Yet not one person has been convicted for these crimes in sixty years.

 

Today, even as formally Sri Lanka joins Sudan and the Congo as one of the world’s eight red alert areas for genocide, the Sinhalese people overwhelmingly support the Rajapakse government and its violence. So much so that the government is considering calling early elections to consolidate its power base.

 

According to a poll by private research group, TNS Lanka, over 75% of people were firmly in favour of military action to answer the Tamil question.

 

While western policy makers insist that the military offensives are about ‘terrorism’, not the status of the Tamils, the top flight Sri Lankan leadership see no such distinction.

 

A few months ago, Sri Lanka’s top military officer, Lt. Gen. Sarath Fonseka explained to The Telegraph newspaper: “I strongly believe that this country belongs to the Sinhalese but there are minority communities and we treat them like our people...We being the majority of the country, 75%, we will never give in and we have the right to protect this country... They can live in this country with us. But they must not try to, under the pretext of being a minority, demand undue things."

 

In short, the island belongs to the Sinhalese, the Tamils may live in it as long as they act their place and do not demand their own identity or equality to the Sinhalese (“undue things”).

 

Interestingly, some of the liberal think tanks in Colombo huffed and puffed.

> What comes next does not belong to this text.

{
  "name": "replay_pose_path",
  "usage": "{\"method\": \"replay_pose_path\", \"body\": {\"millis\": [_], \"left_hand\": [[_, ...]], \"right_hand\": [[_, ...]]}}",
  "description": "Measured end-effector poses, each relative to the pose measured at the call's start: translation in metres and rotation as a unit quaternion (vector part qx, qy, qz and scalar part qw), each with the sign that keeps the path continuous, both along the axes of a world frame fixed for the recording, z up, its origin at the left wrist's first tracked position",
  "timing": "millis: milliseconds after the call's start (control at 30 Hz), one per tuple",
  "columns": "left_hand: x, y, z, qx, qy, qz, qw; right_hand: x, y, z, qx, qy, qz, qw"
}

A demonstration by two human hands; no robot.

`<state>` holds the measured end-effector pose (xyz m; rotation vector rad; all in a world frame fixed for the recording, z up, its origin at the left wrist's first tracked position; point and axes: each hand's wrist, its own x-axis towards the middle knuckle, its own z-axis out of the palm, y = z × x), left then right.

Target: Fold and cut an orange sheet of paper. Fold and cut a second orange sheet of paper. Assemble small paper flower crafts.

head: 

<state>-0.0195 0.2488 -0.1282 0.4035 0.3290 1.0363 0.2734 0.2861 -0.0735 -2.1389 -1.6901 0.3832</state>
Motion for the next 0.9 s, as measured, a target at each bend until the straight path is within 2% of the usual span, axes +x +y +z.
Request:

But even they merely questioned whether the military should pronounce on matters politic and avoided the central question here.

 

Moreover, Lt. Gen. Fonseka was merely articulating the aspirations of his people and his soldiers. Indeed, the place of the Tamils in Sri Lanka has been the central political question in Sri Lanka since independence, as reflected by the disenfranchisement of the Upcountry Tamils and ‘Sinhala Only’.

 

This column has argued in a recent series of articles that drew on notable theorists of genocide how Sri Lanka’s policies towards the Tamils amount to precisely that, the wiping out of a people and their identity.

 

The arguments won’t be repeated here, for reasons of space, but it suffices to say that the present war, being waged by President Mahinda Rajapakse and being backed by the main Sinhala opposition parties, is a continuation of the state’s efforts to erase the Tamil political, economic and physical presence on the island.

 

The point here, however, is that each of the steps undertaken by Sri Lankan leaders in this regard always had the overwhelming support of the Sinhala majority.

 

This is why, despite the crushing economic conditions, the slow disintegration of non-military state institutions (health, education, etc) and the increasing international pressure, the Rajapakse administration enjoys extraordinary popular support for its war.

 

The majority of Sinhalese believe the island belongs to their people and the Tamils are unwelcome invaders who may remain provided they know their place as second class citizens.

 

Sri Lanka’s first post-independence Prime Minister, D. S. Senanayake, still known as the “Father of Sri Lanka”, made this clear as early as July 1937: "we must realise that the Sinhalese are the rightful sons of this fair country, and that we must organise ourselves into a determined body and even risk our lives in doing it service. The minorities choose to believe that we are not trustworthy.”

 

Ceylon’s first post-independence (UNP) government, under Premier Senanayake, enacted the 1948 and 1949 citizenship legislation that deprived a million Upcountry Tamil people of citizenship, regardless of whether they had been born in the island or brought down by the British from India. After many years of statelessness, over half of these unfortunates were ultimately deported “back” to India. 

 

The point is that this policy was enacted on the basis of these people’s ethnicity. Although its defenders have since tried to portray the Citizenship Bill as class war rather than a race war, the citizenship legislation referred explicitly to ancestry (ethnicity), not economics.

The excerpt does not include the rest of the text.